> **TASK REQUIREMENTS**: Search the material below for "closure" and copy every line where it occurs.

*-*-*

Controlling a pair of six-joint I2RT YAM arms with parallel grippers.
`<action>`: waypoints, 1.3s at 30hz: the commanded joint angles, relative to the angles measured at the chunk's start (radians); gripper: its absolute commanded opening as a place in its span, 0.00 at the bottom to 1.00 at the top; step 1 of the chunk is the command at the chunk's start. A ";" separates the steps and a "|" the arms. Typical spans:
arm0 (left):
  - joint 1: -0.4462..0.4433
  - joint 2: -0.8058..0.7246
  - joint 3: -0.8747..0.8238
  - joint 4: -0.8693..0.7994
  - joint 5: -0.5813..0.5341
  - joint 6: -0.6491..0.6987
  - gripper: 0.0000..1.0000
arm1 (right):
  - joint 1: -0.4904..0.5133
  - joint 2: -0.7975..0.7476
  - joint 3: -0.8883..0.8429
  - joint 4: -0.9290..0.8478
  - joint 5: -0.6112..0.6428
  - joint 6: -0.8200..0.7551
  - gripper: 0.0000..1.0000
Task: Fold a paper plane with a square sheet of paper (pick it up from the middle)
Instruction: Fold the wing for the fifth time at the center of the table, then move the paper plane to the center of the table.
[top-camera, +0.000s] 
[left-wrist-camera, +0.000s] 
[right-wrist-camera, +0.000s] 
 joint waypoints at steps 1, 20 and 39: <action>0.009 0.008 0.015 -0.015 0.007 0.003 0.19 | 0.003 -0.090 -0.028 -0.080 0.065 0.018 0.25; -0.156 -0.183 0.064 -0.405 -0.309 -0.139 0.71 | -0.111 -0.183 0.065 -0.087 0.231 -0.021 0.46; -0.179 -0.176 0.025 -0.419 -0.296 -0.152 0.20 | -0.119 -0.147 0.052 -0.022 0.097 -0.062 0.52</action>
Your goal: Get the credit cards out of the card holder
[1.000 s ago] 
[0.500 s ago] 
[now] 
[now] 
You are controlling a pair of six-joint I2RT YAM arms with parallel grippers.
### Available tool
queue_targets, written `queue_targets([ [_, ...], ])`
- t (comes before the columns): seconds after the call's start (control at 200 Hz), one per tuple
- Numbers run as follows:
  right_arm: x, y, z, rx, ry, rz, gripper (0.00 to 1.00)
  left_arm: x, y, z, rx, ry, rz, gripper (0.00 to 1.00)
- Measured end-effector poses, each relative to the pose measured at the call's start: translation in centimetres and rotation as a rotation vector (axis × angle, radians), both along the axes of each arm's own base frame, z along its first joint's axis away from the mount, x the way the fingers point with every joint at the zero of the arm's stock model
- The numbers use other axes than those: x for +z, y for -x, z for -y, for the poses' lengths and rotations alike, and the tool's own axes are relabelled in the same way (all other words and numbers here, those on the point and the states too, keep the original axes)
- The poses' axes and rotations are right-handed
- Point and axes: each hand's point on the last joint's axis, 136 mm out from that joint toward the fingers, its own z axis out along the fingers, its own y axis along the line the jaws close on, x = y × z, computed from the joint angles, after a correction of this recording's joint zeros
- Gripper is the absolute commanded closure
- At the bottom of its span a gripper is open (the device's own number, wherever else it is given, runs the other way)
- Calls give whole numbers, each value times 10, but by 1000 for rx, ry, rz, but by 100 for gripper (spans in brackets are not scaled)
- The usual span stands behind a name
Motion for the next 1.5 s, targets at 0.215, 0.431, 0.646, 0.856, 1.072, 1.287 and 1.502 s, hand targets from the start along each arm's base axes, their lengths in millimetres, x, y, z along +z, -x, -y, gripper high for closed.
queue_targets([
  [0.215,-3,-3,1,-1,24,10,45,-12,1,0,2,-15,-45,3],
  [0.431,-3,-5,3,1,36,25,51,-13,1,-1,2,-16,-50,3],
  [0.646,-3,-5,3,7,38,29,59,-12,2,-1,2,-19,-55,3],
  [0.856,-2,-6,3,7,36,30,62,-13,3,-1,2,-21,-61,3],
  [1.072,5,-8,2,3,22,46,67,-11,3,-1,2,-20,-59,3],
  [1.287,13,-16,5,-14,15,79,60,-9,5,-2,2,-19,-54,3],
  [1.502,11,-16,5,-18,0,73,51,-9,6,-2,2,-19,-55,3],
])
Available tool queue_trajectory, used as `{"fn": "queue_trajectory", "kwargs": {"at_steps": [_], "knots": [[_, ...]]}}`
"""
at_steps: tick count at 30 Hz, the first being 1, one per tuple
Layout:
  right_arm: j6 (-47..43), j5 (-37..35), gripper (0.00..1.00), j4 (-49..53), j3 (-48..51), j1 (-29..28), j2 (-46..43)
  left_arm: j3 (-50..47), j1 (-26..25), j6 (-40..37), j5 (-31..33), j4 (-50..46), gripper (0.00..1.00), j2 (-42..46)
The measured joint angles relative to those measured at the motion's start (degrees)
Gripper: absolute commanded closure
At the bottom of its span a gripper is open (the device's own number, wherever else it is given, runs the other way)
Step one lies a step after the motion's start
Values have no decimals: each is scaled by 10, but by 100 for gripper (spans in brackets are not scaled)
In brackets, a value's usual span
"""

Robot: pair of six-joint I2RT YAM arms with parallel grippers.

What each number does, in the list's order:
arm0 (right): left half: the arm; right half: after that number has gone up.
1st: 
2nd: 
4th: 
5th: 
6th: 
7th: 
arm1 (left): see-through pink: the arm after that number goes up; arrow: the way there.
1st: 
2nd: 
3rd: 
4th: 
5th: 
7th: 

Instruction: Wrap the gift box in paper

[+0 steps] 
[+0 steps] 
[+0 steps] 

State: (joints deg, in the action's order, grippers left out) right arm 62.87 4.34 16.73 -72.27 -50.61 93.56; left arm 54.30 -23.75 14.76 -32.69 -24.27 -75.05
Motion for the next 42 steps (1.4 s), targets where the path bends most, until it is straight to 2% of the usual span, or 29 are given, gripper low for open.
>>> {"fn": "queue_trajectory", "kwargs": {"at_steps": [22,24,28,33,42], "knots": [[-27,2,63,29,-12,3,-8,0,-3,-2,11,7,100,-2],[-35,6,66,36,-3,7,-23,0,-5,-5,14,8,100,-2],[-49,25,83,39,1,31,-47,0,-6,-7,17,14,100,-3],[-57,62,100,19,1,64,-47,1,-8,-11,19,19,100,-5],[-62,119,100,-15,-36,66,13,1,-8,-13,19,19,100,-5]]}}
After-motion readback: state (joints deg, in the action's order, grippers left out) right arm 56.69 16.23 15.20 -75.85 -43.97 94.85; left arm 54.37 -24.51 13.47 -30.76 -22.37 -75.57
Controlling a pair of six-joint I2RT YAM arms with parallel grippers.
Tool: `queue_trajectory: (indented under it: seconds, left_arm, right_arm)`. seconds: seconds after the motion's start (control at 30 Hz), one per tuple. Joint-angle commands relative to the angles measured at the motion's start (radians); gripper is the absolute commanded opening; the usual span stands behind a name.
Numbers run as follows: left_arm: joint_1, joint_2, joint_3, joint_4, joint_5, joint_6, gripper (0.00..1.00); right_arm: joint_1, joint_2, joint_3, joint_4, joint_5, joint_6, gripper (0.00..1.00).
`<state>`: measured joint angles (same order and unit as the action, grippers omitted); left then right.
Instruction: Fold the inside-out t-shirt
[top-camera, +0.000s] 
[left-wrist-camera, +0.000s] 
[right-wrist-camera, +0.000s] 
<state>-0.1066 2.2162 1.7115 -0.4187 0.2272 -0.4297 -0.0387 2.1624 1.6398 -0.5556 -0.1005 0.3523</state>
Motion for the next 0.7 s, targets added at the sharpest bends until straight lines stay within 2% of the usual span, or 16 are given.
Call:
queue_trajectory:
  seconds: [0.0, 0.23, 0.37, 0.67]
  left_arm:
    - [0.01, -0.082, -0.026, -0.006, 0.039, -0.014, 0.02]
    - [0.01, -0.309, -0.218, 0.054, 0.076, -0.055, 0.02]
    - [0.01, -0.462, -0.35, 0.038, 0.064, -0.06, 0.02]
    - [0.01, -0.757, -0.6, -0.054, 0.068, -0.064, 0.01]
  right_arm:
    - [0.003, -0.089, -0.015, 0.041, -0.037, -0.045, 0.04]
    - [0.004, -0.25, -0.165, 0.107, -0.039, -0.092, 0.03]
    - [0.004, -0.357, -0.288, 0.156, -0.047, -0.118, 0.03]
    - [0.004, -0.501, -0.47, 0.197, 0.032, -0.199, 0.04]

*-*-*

> **OUTPUT BELOW**:
- Gripper is the absolute commanded closure
Gripper: absolute commanded closure

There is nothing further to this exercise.